There is the iatrogenics of the medical charlatan and snake oil salesperson causing harm, but he sort of knows it and lies low after he is caught. And there is a far more vicious form of iatrogenics by experts who use their more acceptable status to claim later that they warned of harm. As these did not know they were causing iatrogenics, they cure iatrogenics with iatrogenics. Then things explode.

Finally, the cure to many ethical problems maps to the exact cure for the Stiglitz effect, which I state now.
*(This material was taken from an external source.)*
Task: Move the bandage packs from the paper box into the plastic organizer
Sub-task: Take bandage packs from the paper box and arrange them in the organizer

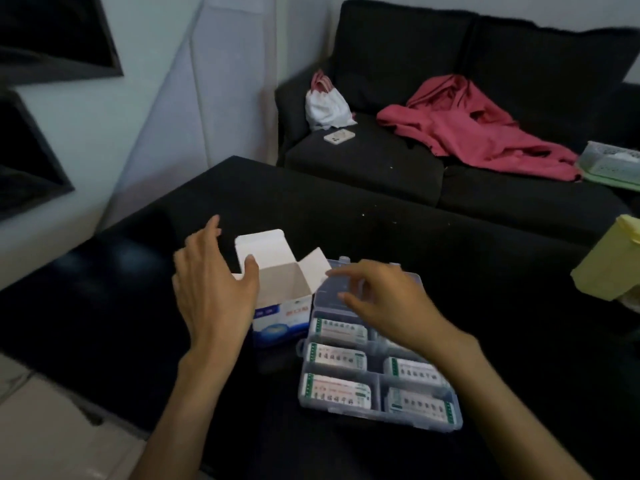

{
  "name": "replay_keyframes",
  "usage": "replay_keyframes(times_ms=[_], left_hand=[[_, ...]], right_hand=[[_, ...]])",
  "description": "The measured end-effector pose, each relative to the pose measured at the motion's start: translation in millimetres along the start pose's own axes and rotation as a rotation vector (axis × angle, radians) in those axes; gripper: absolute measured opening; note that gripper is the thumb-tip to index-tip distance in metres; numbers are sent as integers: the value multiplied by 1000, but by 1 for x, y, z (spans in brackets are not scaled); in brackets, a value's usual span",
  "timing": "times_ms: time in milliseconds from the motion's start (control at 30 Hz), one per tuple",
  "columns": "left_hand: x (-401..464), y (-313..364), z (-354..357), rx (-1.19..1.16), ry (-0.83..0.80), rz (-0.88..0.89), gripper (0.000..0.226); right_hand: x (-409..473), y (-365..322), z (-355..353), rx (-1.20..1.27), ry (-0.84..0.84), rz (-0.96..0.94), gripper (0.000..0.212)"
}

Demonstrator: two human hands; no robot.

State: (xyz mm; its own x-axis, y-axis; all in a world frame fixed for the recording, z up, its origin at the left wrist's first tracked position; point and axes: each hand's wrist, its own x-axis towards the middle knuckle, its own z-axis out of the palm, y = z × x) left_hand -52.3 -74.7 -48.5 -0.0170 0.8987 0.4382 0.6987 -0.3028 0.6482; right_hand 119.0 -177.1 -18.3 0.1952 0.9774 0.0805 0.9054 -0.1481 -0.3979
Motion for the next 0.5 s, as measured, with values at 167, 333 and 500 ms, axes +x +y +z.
replay_keyframes(times_ms=[167,333,500], left_hand=[[3,-44,-9,44,-535,-355,85],[-2,-50,-16,-528,-776,-452,29],[4,-47,-32,-841,-619,-368,71]], right_hand=[[9,-37,51,11,18,-25,40],[-5,-32,89,141,344,-51,15],[-2,-39,103,265,574,-184,20]])
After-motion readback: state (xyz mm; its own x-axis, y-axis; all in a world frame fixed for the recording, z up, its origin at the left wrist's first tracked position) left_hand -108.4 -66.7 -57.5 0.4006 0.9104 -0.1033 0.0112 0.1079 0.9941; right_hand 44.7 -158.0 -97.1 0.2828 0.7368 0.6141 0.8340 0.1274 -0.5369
Never ask anyone for their opinion, forecast, or recommendation. Just ask them what they have—or don’t have—in their portfolio.

 

We now know that many innocent retirees have been harmed by the incompetence of the rating agencies—it was a bit more than incompetence. Many subprime loans were toxic waste dressed as “AAA,” meaning near-government grade in safety. People were innocently led into putting their savings into them—and, further, regulators were forcing portfolio managers to use the assessment of the rating agencies. But rating agencies are protected: they present themselves as press—without the noble mission of the press to expose frauds. And they benefit from the protection of free speech—the “First Amendment” so ingrained in American habits. My humble proposal: one should say whatever he wants, but one’s portfolio needs to line up with it. And, of course, regulators should not be fragilistas by giving their stamp to predictive approaches—hence junk science.

The psychologist Gerd Gigerenzer has a simple heuristic. Never ask the doctor what
you
should do. Ask him what
he
would do if he were in your place. You would be surprised at the difference.

The Problem of Frequency, or How to Lose Arguments
 

Recall that Fat Tony was in favor of just “making a buck” as opposed to being “proven right.” The point has a statistical dimension. Let us return to the distinction between Thalesian and Aristotelian for a minute
and look at evolution from the following point of view. The frequency, i.e., how
often
someone is right is largely irrelevant in the real world, but alas, one needs to be a practitioner, not a talker, to figure it out. On paper, the frequency of being right matters, but only on paper—typically, fragile payoffs have little (sometimes no) upside, and antifragile payoffs have little downside. This means that one makes pennies to lose dollars in the fragile case; makes dollars to lose pennies in the antifragile one. So the antifragile can lose for a long time with impunity, so long as he happens to be right once; for the fragile, a single loss can be terminal.